Успокоив «Тайфун» и заперев его в стенном шкафу, пытаюсь придумать еще что-нибудь. Да, собирались мы в химчистку. Уложив в дорожную сумку три пиджака и единственные пристойные брюки (продолжительность жизни «низов» гораздо короче, чем быстро вдовеющих «верхов»), решаю на всякий случай позвонить в приемный пункт: а ну как там ремонт, или война с тараканами, или еще что-нибудь непредвиденное?
— Добрый день, вы сегодня работаете?
— Да, конечно. И всегда вам рады.
Томность голоса необычайная: видно, услуги химчистки так подорожали, что у них дефицит клиентов. И эти сирены хреновы готовы каждого просто заманивать в объятья своего сомнительного сервиса: большие деньги сдерут, а пятна не выведут. Но что там требовать от химчистки химической чистоты, будем снисходительны.
— Так я к вам зайду минут через двадцать.
— Вы на машине?
— Да нет, пешком, я тут неподалеку.
— Минуточку-минуточку. Я сейчас передаю трубку девушке, которая вас встретит.
Что за бред? Какая девушка? А из трубки доносится совсем уж детский голосок:
— Простите, вас как зовут?
Я уже не удивляюсь очевидной неуместности вопроса, к тому же мне вспоминаются стародавние времена, когда приходилось звонить по поручениям разрывавшегося между девушками и свиданиями полустаршего брата, представляясь от его имени, и, словно в память о той эпохе, я произношу: «Алексей».
— Значит, Алексей, вы от троллейбусной остановки поворачиваете налево, третий дом — магазин «Цирцея». Там есть телефон-автомат, около него и встретимся. Как вы будете одеты?

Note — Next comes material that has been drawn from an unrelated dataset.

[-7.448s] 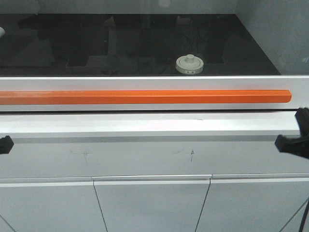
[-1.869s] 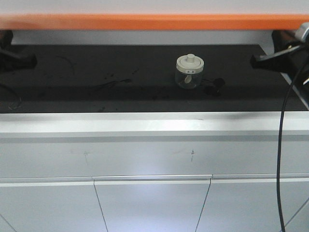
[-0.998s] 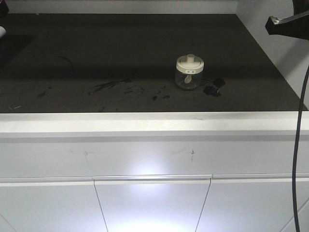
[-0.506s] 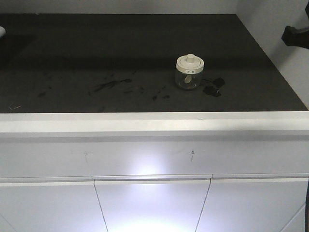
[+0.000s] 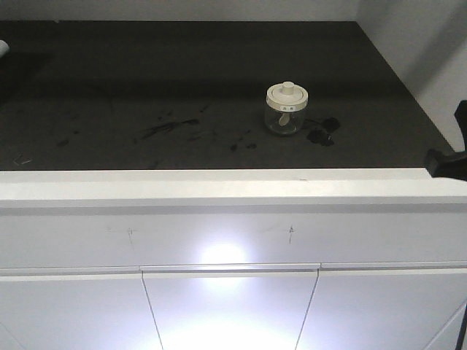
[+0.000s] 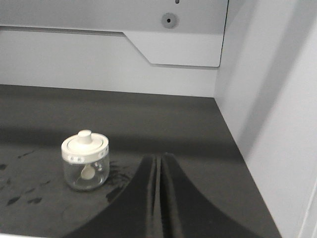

При всей своей тупости я соображаю, что сумку с одеждами лучше оставить дома. А вот деньги стоит взять с собой целиком. И еще нелишним будет побриться. «Как ты думаешь, — спрашиваю у отражения в зеркале, — я номер неправильно набрал — или же там теперь вместо химчистки разместилось нечто иное?» Оно же молчит насупившись, с некоторым оттенком осуждения. Ну, если так, оставляю тебя дома, исполняй тут временно обязанности солидного человека, некогда молодого, а теперь уже стареющего ученого. Телевизор можешь посмотреть. А я пока попробую заглянуть по ту сторону голубого экрана.
Пошатываясь, как тинейджер, впервые хлебнувший портвейна, ступаю по изменившейся в лице весенней улице. Из киоска звукозаписи меня ударяет по ушам недавно реанимированный древний шлягер: «Эти глаза напротив — калейдоскоп огня», тошнотворная мелодия тут же обволакивает мой язык, но я уже облагородил ее легко легшим на этот ритм Бродским: «Жизнь есть товар навынос — пениса, торса, лба. И географии примесь к времени есть судь-ба!»
Почти беззвучно этот текст напевая, подхожу к означенному магазину с телефоном-автоматом. Да, такого свиданья у меня еще не было: двух-трех незнакомок принял было за ожидаемую, но они проходили все мимо. А вот эти глаза напротив меня явно зафиксировали и устремились ко мне через проезжую часть неширокого переулка.
— Алексей? Я по вашу душу, Настей меня зовут.